1. What
doctors are covered by the medical plans?
A. The
Nelson Trust has selected Premera Blue Cross as your medical plan service
provider. Premera offers you access to a large provider network. The plan provides higher benefits when you
see a provider in the PPO network. To locate a PPO provider please refer to
Premera’s website for the most current list of PPO providers.
2. What
dentists are covered by the dental plans?
A. The Plan
makes Moda Health available to you for receiving dental benefits. To locate a
participating dentist in the Moda Health network, please refer to the Moda
website for the most current listing .
3. Are my
dependents covered under my plan?
A. Qualified
Dependents covered under the Plan include:
Your spouse; the person you legally marry under state law,
your (a) dependent children under 26 years of age, and (b) your unmarried dependent
children up to any age provided they are mentally or physically incapacitated
and incapable of self-support continuously since their 19th birthday. The term
"children" includes your natural children, step-children, adopted
children, children placed for adoption, other children dependent upon you for
support, or children who are alternate recipients under a Qualified Medical
Child Support Order.
4. How do I
file a claim?
A. When you
receive care, your doctor's office usually takes care of filing your claim.

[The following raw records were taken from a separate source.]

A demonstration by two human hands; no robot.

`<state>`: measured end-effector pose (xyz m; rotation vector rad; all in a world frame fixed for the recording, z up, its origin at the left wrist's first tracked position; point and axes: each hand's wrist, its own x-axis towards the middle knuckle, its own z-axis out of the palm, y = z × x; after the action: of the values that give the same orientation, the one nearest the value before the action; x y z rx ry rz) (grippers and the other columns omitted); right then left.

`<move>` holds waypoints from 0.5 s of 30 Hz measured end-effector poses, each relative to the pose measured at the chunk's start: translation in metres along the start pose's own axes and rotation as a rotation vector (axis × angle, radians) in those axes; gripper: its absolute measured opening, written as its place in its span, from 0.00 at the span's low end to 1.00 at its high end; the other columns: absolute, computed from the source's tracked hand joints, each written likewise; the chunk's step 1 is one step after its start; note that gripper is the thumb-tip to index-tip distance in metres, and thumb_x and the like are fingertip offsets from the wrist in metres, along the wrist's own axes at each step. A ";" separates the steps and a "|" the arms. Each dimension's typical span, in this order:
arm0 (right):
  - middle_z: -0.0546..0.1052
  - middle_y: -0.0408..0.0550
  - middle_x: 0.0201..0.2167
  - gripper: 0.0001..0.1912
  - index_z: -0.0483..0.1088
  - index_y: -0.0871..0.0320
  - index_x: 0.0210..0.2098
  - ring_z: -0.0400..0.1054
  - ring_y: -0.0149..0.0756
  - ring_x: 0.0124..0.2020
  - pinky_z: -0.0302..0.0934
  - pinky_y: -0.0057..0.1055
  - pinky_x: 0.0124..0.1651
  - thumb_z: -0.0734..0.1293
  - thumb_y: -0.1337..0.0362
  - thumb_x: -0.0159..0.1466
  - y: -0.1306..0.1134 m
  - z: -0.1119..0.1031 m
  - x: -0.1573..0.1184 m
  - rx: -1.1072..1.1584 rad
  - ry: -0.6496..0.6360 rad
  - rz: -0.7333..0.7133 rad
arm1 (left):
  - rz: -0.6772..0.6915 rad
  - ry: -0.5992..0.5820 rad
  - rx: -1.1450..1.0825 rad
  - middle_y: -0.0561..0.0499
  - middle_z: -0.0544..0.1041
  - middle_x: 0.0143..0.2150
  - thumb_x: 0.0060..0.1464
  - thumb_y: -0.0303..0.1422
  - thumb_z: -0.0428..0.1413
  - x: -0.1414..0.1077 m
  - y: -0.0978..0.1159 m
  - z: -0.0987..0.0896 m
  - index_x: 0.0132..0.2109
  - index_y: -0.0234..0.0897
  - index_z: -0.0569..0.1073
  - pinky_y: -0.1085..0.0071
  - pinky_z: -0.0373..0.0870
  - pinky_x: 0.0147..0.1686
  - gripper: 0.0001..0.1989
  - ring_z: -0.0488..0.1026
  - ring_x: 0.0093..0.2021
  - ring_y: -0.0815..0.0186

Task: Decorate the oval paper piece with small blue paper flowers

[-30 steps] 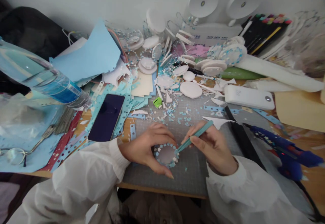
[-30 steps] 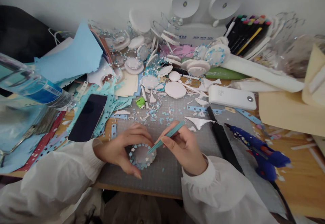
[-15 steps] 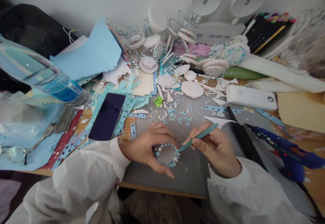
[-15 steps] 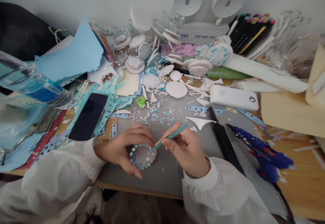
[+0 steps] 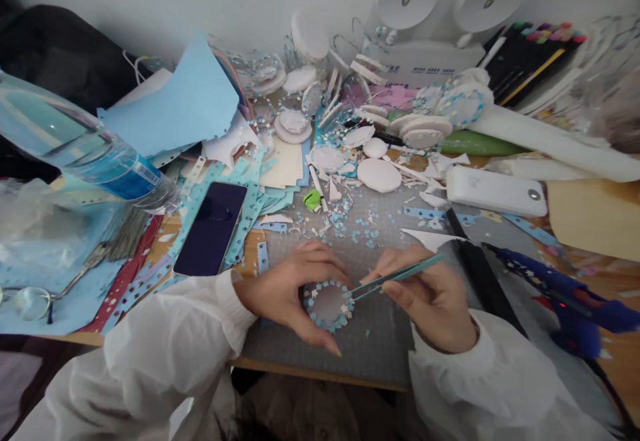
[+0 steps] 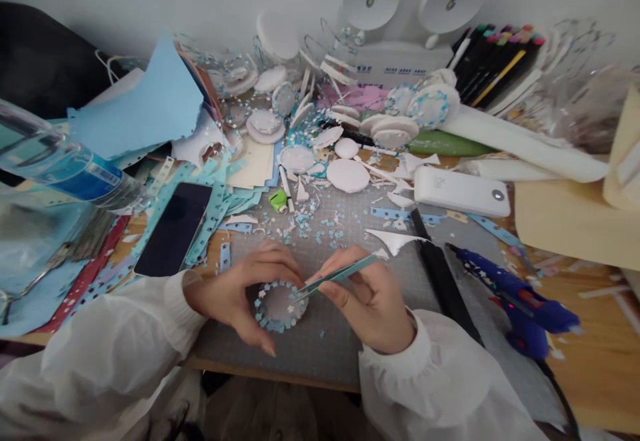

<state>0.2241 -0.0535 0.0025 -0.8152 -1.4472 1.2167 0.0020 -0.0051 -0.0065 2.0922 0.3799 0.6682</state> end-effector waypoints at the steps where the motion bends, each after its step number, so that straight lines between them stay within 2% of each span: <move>1: 0.74 0.46 0.31 0.05 0.73 0.53 0.39 0.70 0.36 0.34 0.66 0.34 0.36 0.67 0.69 0.65 0.000 0.000 0.000 0.011 0.003 0.016 | 0.002 0.001 0.003 0.44 0.78 0.42 0.37 0.51 0.68 0.000 0.001 -0.001 0.46 0.38 0.74 0.61 0.62 0.47 0.31 0.73 0.43 0.57; 9: 0.75 0.45 0.31 0.03 0.74 0.52 0.38 0.71 0.34 0.32 0.67 0.29 0.33 0.68 0.66 0.64 0.000 0.000 0.002 -0.009 0.075 0.086 | 0.009 0.076 0.095 0.44 0.78 0.40 0.39 0.47 0.68 0.000 0.002 0.000 0.45 0.36 0.74 0.62 0.63 0.44 0.28 0.73 0.40 0.59; 15: 0.77 0.47 0.32 0.04 0.76 0.51 0.38 0.73 0.37 0.32 0.68 0.31 0.32 0.70 0.65 0.63 -0.002 0.000 0.001 -0.036 0.115 0.069 | 0.001 0.171 0.140 0.43 0.78 0.40 0.38 0.47 0.68 -0.002 0.002 0.001 0.45 0.36 0.74 0.60 0.65 0.45 0.28 0.74 0.41 0.57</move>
<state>0.2237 -0.0534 0.0043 -0.9516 -1.3607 1.1779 0.0015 -0.0079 -0.0057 2.1728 0.5344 0.8454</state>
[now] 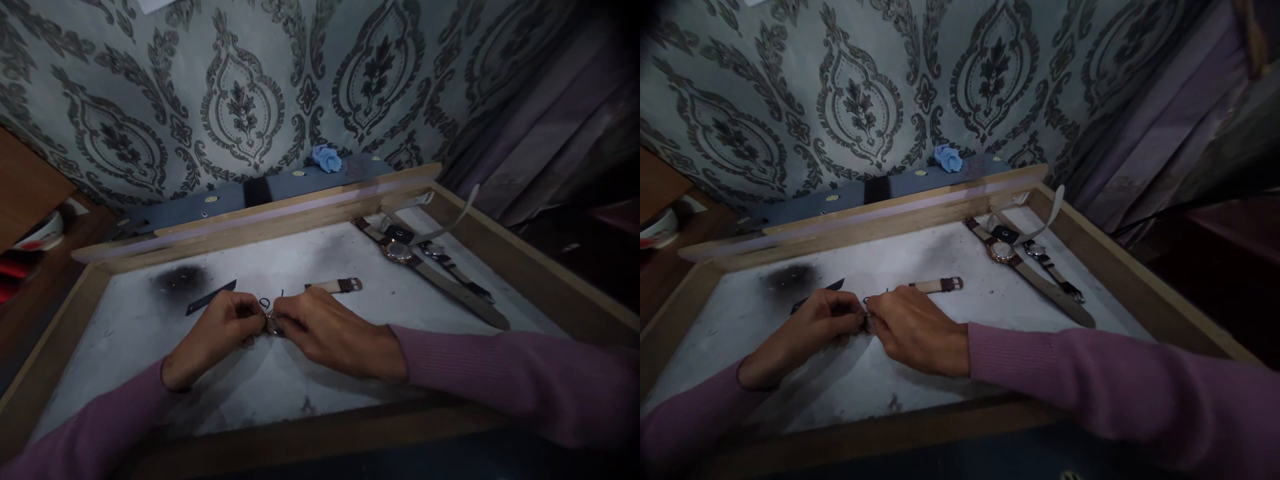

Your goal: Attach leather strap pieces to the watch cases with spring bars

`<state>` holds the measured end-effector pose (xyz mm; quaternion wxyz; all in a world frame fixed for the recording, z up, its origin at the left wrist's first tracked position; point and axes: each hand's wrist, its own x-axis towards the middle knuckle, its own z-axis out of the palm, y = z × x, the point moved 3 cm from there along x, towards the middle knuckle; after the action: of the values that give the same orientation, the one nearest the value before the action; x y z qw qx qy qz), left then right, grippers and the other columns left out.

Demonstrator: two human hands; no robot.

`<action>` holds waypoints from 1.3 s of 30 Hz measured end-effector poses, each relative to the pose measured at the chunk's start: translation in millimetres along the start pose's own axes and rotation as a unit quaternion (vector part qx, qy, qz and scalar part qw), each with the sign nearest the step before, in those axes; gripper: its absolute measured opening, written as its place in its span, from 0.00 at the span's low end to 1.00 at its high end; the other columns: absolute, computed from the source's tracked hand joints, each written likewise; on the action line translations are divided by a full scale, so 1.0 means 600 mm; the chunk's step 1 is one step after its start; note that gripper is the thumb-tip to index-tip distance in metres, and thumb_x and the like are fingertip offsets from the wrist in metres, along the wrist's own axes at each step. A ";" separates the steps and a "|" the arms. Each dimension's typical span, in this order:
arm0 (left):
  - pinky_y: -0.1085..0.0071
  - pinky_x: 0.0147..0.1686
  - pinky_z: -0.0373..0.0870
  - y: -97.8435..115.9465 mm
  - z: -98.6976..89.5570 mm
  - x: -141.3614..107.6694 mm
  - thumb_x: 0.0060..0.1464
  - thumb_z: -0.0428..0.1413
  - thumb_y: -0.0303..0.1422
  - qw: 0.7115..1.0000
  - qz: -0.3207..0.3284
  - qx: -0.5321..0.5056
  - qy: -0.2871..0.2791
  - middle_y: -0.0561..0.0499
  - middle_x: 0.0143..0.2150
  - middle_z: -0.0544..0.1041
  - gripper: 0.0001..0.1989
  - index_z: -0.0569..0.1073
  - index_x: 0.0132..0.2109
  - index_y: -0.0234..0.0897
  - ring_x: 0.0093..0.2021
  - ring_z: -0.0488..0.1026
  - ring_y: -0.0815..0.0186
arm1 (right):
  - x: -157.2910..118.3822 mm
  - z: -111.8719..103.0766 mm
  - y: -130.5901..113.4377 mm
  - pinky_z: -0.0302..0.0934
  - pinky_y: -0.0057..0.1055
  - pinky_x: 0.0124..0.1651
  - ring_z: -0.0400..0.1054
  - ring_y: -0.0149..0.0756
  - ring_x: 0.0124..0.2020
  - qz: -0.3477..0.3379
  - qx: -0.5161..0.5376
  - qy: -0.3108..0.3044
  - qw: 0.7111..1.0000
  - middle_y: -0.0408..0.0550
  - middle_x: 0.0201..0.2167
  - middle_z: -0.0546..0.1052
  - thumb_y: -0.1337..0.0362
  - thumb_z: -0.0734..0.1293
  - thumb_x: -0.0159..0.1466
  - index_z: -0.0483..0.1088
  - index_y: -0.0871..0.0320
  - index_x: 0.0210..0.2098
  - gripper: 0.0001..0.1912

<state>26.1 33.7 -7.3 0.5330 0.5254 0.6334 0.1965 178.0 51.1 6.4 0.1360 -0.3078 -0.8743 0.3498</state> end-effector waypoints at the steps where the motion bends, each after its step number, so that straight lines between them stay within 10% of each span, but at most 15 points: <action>1: 0.76 0.19 0.54 -0.001 0.000 0.000 0.39 0.55 0.34 1.000 0.000 0.000 0.000 0.55 0.20 0.69 0.08 0.72 0.25 0.32 0.18 0.61 0.74 | -0.001 0.001 0.000 0.42 0.26 0.25 0.53 0.25 0.19 0.002 -0.010 0.002 1.000 0.39 0.16 0.62 0.76 0.59 0.63 0.65 0.62 0.24 0.11; 39: 0.77 0.18 0.54 0.001 0.000 -0.001 0.41 0.55 0.34 1.000 -0.006 0.000 -0.003 0.54 0.21 0.70 0.08 0.72 0.26 0.32 0.19 0.62 0.74 | 0.001 0.001 0.001 0.42 0.26 0.24 0.54 0.25 0.18 0.003 -0.012 -0.003 1.000 0.40 0.16 0.64 0.76 0.58 0.63 0.67 0.63 0.27 0.11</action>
<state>26.3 33.5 -6.8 0.5364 0.5219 0.6350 0.1918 177.4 51.4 5.6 0.1287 -0.3106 -0.8781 0.3404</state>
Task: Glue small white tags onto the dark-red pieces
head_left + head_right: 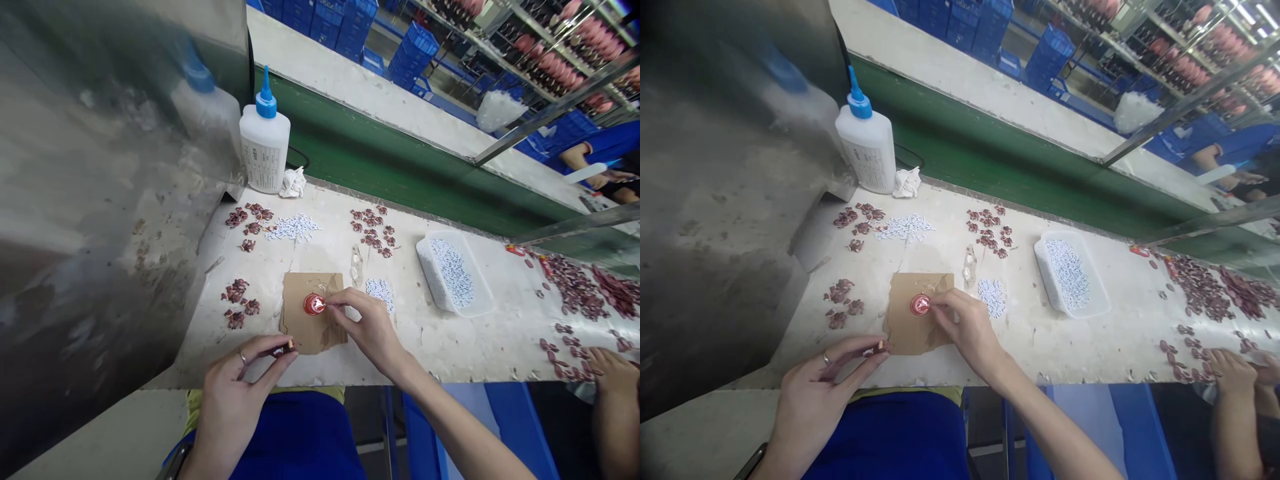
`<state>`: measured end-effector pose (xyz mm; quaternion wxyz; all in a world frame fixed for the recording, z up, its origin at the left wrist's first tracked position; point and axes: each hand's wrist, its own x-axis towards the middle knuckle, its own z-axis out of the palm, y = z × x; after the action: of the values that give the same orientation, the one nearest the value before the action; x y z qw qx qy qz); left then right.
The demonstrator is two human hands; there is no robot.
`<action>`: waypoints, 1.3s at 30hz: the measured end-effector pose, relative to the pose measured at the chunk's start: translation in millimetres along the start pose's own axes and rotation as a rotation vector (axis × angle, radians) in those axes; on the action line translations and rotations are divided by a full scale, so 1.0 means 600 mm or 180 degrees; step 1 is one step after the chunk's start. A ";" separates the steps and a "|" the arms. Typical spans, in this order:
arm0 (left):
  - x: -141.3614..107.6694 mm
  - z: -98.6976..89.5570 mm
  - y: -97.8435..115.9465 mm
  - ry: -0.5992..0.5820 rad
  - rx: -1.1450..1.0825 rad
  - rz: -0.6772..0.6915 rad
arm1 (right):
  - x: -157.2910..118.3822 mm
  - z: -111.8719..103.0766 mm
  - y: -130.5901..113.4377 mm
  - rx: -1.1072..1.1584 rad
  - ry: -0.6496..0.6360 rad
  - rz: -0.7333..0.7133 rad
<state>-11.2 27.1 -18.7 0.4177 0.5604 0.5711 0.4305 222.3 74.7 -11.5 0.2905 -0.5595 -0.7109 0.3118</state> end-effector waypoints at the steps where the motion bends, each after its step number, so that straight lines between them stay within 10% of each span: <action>1: 0.002 0.001 0.002 0.0011 -0.0003 0.0058 | -0.002 0.000 -0.001 0.0007 0.0038 -0.0011; 13: -0.006 -0.002 0.050 -0.0149 0.0144 0.0616 | -0.042 -0.025 -0.117 0.1302 0.0057 0.0008; 27: -0.001 -0.002 0.056 -0.0224 0.0194 0.0715 | -0.045 -0.022 -0.124 0.1281 -0.0251 0.0179; 39: 0.004 0.004 0.070 -0.0257 -0.0121 0.0641 | -0.061 -0.035 -0.137 -0.0260 -0.0071 -0.1298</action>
<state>2.8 29.4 20.9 0.4055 0.6239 0.4863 0.4582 195.0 26.6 62.6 0.3167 -0.4118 -0.8246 0.2236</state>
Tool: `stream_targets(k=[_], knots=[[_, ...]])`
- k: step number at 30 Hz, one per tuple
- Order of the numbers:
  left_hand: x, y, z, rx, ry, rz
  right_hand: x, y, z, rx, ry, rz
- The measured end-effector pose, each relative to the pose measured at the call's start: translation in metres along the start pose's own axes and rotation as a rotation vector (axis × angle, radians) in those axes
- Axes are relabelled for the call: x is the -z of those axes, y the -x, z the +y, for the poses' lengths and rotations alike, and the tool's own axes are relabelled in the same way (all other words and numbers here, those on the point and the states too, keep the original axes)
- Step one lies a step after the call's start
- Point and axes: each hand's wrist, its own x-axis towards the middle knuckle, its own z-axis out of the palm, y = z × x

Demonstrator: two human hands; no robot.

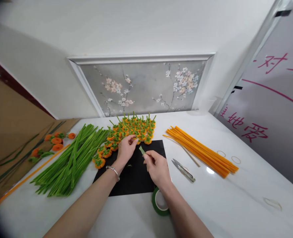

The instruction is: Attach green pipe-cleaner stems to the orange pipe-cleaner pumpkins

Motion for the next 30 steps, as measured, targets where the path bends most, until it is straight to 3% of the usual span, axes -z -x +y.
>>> stream_targets(k=[6,11,15,19,22,25,30], knots=[[0.002,0.002,0.004,-0.005,0.037,-0.092,-0.001,0.001,0.0,0.005,-0.02,0.023],[0.014,0.024,0.014,0.105,0.179,-0.199,0.0,0.001,-0.004,-0.015,-0.065,0.035],[0.027,0.051,0.024,0.257,0.317,-0.233,-0.001,0.004,-0.007,-0.004,-0.088,0.025],[0.034,0.068,0.029,0.629,0.776,-0.273,-0.002,0.008,-0.009,0.007,-0.046,0.016],[0.036,0.075,0.029,0.752,0.918,-0.312,0.001,0.008,-0.011,-0.045,-0.103,-0.006],[0.037,0.078,0.027,0.763,0.937,-0.356,0.008,0.005,-0.012,-0.103,-0.201,-0.006],[0.042,0.079,0.03,0.688,0.797,-0.383,0.019,0.001,-0.011,-0.097,-0.137,0.04]])
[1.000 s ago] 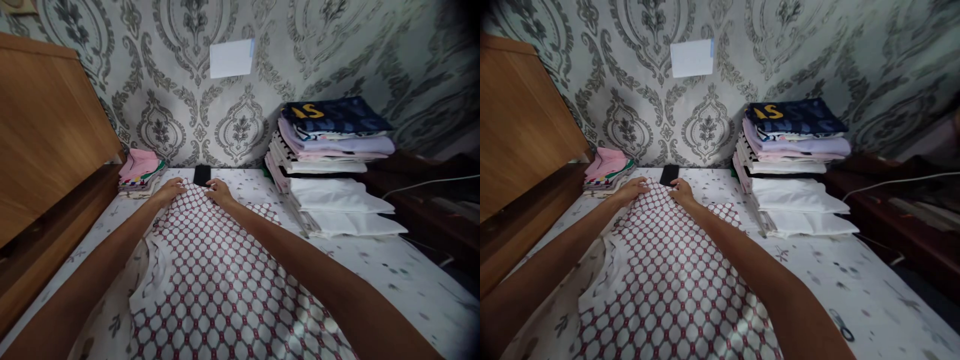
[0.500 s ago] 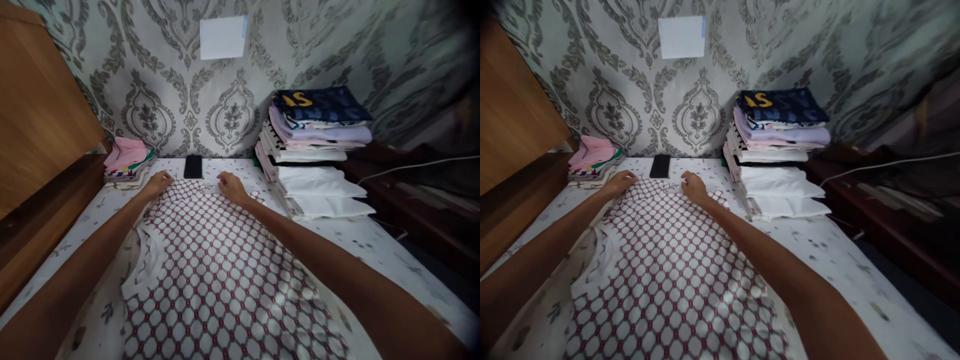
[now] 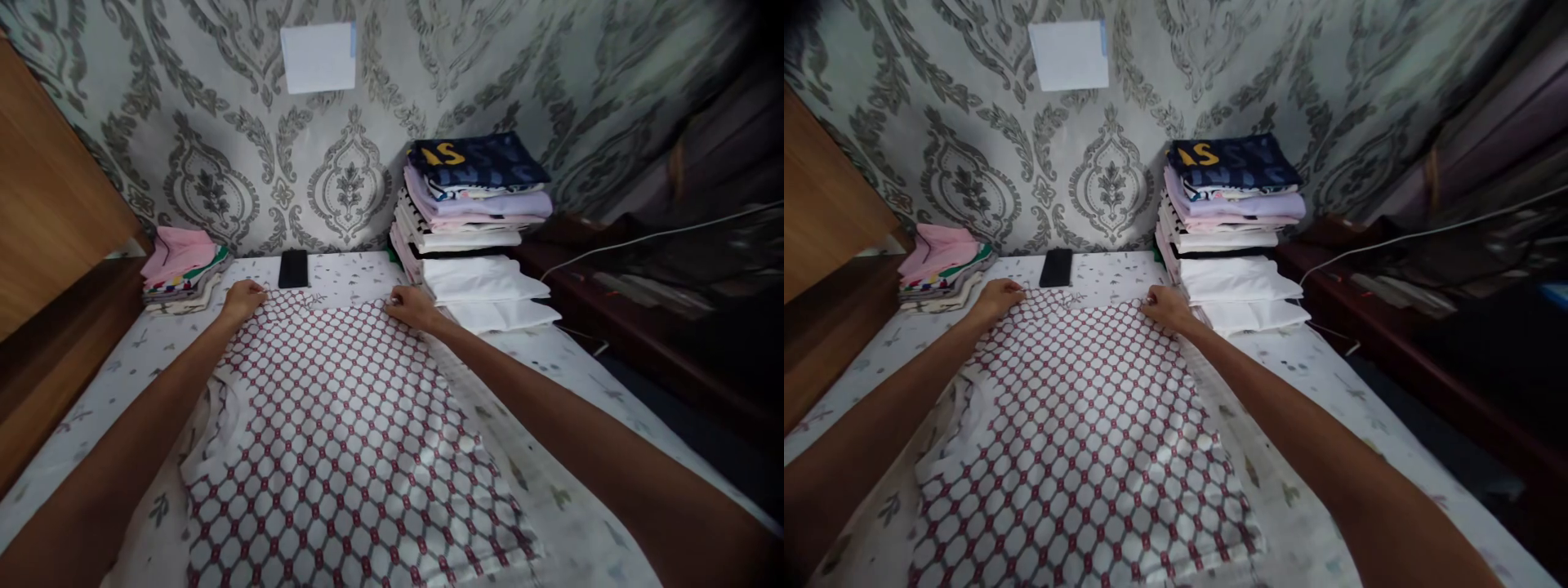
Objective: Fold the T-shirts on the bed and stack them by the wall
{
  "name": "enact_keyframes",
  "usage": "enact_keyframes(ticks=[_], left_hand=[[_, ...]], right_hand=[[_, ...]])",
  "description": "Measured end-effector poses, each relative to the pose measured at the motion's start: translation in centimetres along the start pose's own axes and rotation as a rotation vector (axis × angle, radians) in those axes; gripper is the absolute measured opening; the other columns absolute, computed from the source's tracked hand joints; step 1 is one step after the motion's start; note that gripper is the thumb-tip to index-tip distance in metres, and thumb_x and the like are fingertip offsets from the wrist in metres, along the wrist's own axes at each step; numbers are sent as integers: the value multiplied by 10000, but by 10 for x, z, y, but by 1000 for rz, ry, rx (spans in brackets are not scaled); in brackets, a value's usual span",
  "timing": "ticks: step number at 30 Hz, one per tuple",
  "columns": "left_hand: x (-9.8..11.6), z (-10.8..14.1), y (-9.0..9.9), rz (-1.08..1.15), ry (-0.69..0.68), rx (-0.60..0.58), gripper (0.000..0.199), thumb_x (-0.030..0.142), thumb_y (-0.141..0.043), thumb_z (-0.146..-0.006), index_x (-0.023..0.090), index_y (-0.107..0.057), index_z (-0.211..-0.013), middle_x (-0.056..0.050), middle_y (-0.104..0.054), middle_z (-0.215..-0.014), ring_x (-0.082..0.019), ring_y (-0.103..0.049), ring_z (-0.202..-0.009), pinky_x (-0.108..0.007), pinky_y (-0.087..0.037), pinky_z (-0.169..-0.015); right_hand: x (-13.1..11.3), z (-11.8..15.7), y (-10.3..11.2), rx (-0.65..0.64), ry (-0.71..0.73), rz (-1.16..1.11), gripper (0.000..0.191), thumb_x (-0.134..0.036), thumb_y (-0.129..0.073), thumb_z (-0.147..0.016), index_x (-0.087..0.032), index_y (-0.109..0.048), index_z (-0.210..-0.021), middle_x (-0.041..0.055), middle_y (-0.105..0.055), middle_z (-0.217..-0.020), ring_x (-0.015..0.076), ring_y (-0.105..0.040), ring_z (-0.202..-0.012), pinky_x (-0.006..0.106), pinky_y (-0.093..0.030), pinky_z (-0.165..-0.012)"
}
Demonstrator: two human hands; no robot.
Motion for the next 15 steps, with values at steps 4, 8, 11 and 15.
enact_keyframes(ticks=[4, 8, 11, 15], left_hand=[[10, 8, 18, 54, -128, 215, 175, 322, -535, -800, 207, -598, -917, -25, -649, -866, -189, -608, -841, -291, -482, -780], [7, 10, 17, -19, -119, 216, 105, 279, -545, -802, 218, -576, -882, -31, -647, -866, -208, -609, -857, -319, -474, -822], [-1, 10, 7, -70, -46, 102, 86, 263, -549, -803, 221, -574, -874, -36, -654, -848, -217, -621, -861, -310, -474, -777], [-4, 15, 11, -46, -20, 58, 195, 303, -568, -821, 219, -569, -997, -23, -642, -813, -202, -624, -778, -292, -472, -701]], right_hand=[[5, 3, 9, 225, -31, -171, 102, -283, -600, -831, -193, -630, -866, 31, -684, -808, 199, -599, -764, 284, -423, -690], [3, 6, 0, 233, -48, -134, 168, -272, -569, -870, -188, -637, -999, 76, -709, -923, 239, -614, -855, 324, -444, -751], [2, 6, -5, 195, -42, -127, 303, -243, -541, -887, -164, -594, -1175, 102, -709, -984, 254, -622, -896, 346, -461, -794], [4, 19, -2, 185, 8, -146, 471, -212, -529, -856, -125, -503, -1319, 155, -651, -1152, 271, -618, -957, 386, -485, -861]])
Point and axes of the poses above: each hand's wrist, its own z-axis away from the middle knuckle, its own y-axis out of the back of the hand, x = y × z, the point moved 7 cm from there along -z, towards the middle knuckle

However, to ensure your claim is sent to the proper address you must show your
doctor's receptionist or billing department your ID card.
It is important that you ask that they update their computer
records with the claim address information shown on the back of the ID card.
If your provider bills you directly, you'll need to submit
that bill to the carrier for processing.
5. How do I
get a replacement ID card?
A. You may request a replacement ID card by contacting the carrier:
Medical ID card contact Premera
Prescription ID card contact Premera
Dental ID Card contact Moda Health
You do not need an ID card for VSP
You can also contact the Trust Administrator via the Contact Us tab at the top of this page or by calling (800) 811-8853.
6. If I lose
active employee coverage due to reduction of hours, lay-off, leave of absence,
disability, termination or retirement, can I continue health coverage for
myself and family?
A. Yes, you
will be provided the option to continue health coverage for yourself and/or
your dependents under the Active Employee Plan or the Retiree Plan if you pay
the applicable cost of the coverage.
7. How and
when should I apply for retire HealthCare?
A. You
should contact the Trust Administrator 60-90 days prior to your planned
retirement date to see if you qualify for Retiree coverage under the Trust.